-------- Material supplied

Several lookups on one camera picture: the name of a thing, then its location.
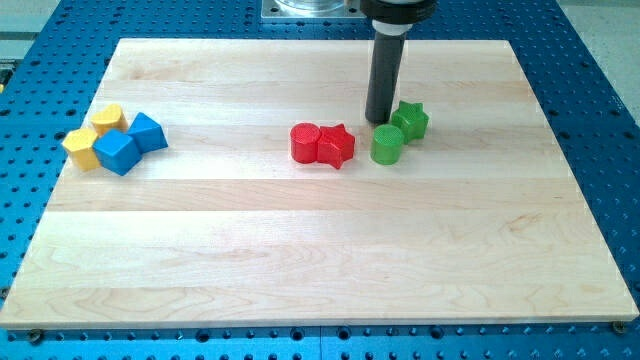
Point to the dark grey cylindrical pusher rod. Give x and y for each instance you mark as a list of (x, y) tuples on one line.
[(385, 65)]

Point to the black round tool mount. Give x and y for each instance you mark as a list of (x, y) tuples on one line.
[(396, 17)]

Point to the green star block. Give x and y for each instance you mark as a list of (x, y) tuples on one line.
[(411, 119)]

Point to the green cylinder block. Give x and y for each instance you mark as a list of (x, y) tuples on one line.
[(386, 145)]

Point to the silver robot base flange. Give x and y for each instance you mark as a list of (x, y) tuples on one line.
[(310, 9)]

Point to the red star block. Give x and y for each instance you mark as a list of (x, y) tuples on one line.
[(335, 145)]

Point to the red cylinder block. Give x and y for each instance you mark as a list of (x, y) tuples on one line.
[(304, 139)]

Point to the light wooden board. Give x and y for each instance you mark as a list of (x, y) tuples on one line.
[(481, 221)]

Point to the blue triangle block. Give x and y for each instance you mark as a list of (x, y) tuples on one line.
[(147, 134)]

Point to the yellow heart block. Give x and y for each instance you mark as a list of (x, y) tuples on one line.
[(111, 117)]

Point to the blue cube block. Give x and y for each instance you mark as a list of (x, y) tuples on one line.
[(117, 152)]

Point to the yellow hexagon block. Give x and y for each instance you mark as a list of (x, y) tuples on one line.
[(79, 146)]

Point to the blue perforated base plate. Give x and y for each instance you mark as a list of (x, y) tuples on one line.
[(52, 88)]

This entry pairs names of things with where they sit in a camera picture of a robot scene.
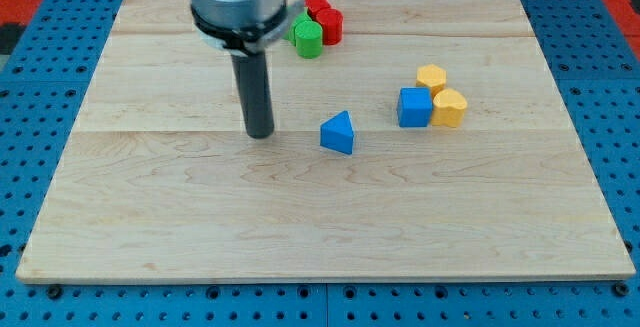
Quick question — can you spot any blue triangle block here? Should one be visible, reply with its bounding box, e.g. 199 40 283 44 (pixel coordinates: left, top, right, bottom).
320 111 355 155

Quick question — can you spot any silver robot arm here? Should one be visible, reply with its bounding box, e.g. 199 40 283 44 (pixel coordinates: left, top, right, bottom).
190 0 305 57

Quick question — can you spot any yellow heart block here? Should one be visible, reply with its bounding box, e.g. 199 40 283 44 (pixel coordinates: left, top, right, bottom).
430 89 468 128

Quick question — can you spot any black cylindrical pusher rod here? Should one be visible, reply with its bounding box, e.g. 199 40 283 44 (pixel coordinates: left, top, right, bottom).
231 52 274 139

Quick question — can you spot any blue cube block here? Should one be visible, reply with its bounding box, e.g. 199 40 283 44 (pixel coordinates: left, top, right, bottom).
396 87 433 128

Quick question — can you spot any green block behind cylinder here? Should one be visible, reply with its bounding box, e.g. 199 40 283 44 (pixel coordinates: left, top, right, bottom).
284 9 312 46

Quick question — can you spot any red cylinder block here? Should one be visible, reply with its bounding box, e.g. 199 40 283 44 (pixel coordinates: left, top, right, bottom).
315 8 344 45

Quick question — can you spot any yellow hexagon block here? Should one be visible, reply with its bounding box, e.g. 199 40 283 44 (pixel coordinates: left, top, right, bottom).
415 64 447 98

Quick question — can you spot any red star block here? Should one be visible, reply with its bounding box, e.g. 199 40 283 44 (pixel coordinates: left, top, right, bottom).
305 0 331 20

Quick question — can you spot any wooden board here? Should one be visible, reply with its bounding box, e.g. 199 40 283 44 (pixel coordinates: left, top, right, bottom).
16 0 636 285

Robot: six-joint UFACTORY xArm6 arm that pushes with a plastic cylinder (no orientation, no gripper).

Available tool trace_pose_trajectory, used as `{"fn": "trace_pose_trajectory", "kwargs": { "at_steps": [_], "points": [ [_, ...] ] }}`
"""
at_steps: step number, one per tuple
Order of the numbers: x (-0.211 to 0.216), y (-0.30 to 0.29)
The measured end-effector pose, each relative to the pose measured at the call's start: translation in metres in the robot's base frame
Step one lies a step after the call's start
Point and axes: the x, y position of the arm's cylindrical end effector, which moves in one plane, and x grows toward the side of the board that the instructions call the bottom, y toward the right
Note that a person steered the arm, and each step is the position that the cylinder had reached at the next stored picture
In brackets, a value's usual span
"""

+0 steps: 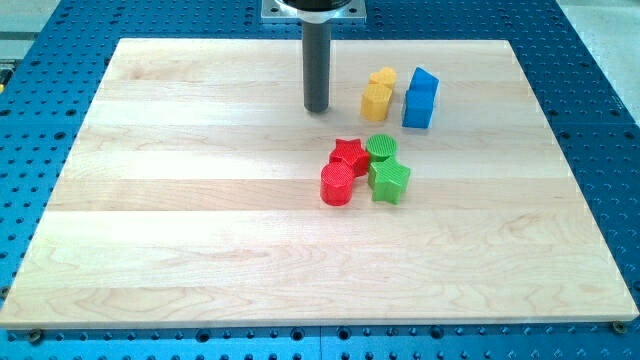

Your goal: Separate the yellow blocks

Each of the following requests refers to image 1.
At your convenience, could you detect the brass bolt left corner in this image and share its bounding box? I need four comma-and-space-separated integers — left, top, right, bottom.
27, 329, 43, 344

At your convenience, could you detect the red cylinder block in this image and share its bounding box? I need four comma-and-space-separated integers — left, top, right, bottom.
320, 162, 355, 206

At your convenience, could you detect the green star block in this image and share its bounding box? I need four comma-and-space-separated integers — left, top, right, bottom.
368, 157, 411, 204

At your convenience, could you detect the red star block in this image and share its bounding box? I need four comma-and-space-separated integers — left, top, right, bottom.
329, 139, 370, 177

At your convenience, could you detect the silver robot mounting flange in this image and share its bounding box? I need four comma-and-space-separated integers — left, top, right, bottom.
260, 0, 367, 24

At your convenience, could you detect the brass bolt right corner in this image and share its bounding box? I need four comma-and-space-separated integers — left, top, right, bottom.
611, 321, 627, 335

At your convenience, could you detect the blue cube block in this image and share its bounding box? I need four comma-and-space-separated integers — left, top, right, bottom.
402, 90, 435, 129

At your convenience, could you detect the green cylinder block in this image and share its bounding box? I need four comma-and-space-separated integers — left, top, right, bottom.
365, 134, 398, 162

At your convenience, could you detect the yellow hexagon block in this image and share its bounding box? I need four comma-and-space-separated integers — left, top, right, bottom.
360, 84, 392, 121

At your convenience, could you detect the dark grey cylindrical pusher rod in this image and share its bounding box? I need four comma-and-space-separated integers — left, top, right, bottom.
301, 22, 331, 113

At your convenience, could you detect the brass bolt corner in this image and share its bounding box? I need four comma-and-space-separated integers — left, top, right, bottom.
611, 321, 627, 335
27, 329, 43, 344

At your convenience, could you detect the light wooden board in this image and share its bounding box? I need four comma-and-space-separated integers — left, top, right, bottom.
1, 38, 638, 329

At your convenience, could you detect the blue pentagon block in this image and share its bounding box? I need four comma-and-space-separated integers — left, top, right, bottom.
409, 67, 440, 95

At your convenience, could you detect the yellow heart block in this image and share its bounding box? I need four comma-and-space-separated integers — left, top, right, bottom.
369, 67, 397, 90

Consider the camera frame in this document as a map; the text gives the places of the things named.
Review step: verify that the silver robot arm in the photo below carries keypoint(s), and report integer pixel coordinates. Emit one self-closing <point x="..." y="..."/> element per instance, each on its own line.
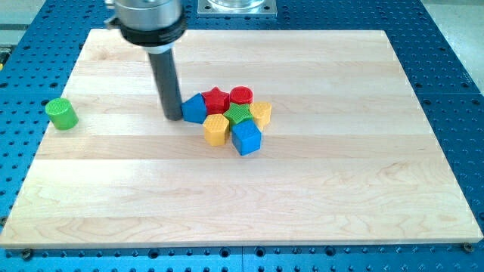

----------------

What lines of the listing above hold "frame"? Copy all of them.

The measured end-effector pose, each relative to the pose measured at the call's start: translation in metres in the robot's base frame
Consider the camera frame in this document as a map; the text gives the places of the things named.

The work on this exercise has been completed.